Friday, January 16, 2004
Frozen pipe causes water damage at Carlisle School
A frozen pipe in a first-grade classroom at the Carlisle School burst after the cold weather last week, causing extensive water damage and requiring two classes to move out of their rooms this week.
Checking the building at 6:30 a.m. on Monday, Buildings and Grounds Supervisor David Flannery discovered a pipe in the unheated attic over Mrs. Walker's first grade room had burst, spilling an estimated 1,500 gallons of water. The water damage also affected Ms. Clark's room next door. Ms. Horgan's first grade class also had some wet carpeting due to water coming under the wall, but Ms. Greenwood's first grade class, furthest away from the burst pipe, luckily had no water damage.
Teachers all pitched in Monday morning to help the first-grade teachers move books and instructional materials out of the rooms. Mrs. Walker's and Ms. Clark's students moved to the school library where they set up makeshift classes this week. When the students can return depends on how well their classrooms are drying out and whether the sheetrock walls have to be replaced to prevent mold growth.
The school immediately began cleaning up all the water Monday morning and called in a flood drying contractor who set up 20 air dryers, industrial dehumidifiers and several HEPA filters to try to keep the air clean. The wet ceiling insulation, and parts of the ceiling wallboard and other wet materials were removed by Monday night from the classroom by a carpenter. An industrial hygienist visited the school Wednesday to sample the air quality in the classrooms based on protocols established by the Environmental Protection Agency.
The pipe that burst provided water to a spigot on the outside of the Spalding Building used for watering plantings at the school. The valve was apparently not entirely shut off last fall, says Flannery, and ran through the unheated space above the room. He thinks the pipe froze during the cold weather and then thawed out during the "warm-up" on Sunday when the pipe burst. Flannery says the school will permanently disconnect all outdoor piping on the 50-year-old building as soon as possible to prevent any further problems. As a precaution, over the weekend all sinks and faucets in the building were left dripping to keep water moving in the pipes during the extremely cold weather.
After running the air dryers for several days, the administration was to decide this week exactly what to replace in the classes. Along with ceiling patches, sections of the sheetrock walls may need to be replaced in the two classrooms. Replacement will depend on whether the walls are dry after 72 hours, a "best practice" standard to prevent mold growth, says school business manager Steve Moore.
The school is covered for the damage by its insurer, the Massachusetts Interlocal Insurance Agency (MIIA). The deductible is expected to be about $1,000.
Ms. Horgan's class shared space with Mrs. Clark's second graders on Monday, but was able to move back into its room in Spalding on Tuesday. Other classes did not have their regular library time this week, but librarian Mrs. Kelly and staff visited many of the classes with books at their scheduled times. First graders going to class in the library on Wednesday morning appeared cheerful about the change in their classroom. "Oh, I forgot where to go," said one boy to another child when he started to go to the Spalding Building, then ran over to the library.
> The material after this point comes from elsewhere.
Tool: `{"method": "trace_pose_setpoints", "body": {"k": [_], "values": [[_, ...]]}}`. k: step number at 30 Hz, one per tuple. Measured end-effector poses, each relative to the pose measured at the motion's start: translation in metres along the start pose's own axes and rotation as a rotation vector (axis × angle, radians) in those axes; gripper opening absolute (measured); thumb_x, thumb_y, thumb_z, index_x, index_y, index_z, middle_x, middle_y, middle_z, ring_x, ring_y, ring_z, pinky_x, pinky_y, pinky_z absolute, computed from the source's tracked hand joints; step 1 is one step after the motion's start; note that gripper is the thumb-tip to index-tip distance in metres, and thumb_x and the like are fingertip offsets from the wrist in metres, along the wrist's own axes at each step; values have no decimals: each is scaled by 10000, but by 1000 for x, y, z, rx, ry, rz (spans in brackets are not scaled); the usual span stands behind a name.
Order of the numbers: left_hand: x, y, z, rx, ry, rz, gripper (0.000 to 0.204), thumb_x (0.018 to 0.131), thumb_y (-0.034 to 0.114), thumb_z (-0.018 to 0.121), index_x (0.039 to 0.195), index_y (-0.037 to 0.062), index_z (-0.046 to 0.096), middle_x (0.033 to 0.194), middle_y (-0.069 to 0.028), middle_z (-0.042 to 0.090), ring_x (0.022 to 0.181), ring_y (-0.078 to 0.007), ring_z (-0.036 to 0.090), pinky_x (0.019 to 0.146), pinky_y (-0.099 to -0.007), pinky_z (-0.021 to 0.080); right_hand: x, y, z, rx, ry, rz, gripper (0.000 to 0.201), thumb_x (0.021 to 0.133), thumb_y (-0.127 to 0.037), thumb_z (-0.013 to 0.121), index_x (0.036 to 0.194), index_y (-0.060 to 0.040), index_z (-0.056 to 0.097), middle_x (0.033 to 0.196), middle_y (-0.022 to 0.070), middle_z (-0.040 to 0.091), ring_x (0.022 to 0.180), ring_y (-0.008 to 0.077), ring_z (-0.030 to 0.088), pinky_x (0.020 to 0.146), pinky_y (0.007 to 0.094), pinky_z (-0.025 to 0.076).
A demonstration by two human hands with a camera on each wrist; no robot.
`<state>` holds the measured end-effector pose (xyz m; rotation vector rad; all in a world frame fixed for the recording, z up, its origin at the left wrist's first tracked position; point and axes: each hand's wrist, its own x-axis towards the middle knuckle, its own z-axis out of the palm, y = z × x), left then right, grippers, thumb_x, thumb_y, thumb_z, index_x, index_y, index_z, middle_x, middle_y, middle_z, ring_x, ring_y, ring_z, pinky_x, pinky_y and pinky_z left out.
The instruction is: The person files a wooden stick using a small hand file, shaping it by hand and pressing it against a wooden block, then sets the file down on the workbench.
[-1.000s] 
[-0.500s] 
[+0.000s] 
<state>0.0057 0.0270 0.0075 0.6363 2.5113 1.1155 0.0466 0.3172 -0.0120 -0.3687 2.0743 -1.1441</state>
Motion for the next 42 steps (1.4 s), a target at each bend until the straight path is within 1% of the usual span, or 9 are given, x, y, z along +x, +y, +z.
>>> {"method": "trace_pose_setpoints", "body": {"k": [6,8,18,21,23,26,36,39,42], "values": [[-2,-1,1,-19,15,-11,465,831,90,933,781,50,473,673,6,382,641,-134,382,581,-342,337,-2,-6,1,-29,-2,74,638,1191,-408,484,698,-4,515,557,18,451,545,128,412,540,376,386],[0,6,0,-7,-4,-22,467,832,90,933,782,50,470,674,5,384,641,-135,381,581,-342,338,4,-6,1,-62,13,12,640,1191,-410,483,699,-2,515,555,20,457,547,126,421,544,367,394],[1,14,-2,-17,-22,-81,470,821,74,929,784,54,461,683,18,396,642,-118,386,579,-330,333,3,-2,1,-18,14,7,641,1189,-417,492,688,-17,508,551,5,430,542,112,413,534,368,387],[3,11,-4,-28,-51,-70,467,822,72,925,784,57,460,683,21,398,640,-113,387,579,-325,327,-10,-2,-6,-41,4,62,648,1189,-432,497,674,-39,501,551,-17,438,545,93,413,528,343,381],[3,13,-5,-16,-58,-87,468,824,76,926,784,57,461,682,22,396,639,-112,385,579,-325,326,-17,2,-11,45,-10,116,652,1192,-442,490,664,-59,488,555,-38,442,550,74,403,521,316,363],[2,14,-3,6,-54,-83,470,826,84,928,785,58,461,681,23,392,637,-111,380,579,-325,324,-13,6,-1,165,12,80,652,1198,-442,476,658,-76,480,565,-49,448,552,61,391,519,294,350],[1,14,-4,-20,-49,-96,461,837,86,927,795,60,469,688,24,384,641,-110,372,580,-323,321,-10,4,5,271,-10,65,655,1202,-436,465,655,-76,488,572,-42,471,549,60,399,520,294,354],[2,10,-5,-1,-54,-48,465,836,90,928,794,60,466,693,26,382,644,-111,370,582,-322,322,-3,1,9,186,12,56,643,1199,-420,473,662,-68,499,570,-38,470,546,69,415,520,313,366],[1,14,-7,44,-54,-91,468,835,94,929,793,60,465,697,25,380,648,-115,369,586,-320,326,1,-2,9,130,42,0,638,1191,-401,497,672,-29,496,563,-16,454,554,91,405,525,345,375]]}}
The Spalding Building that houses the kindergarten and first-grade classes also had problems last week with the gas heat's boiler, due to a malfunctioning part. Students in the building were treated to a movie in the auditorium last Friday morning while the part was replaced and temperatures were brought up to normal. The heating system was checked on Saturday and Sunday and it was functioning normally, says Flannery.
Flannery says that last October he attended training on handling water damage offered by the state in its Tools for School program that provides loss prevention training. The program ran after many schools, including the first grade classes in Carlisle, sustained extensive mold damage in the extreme humidity of last August.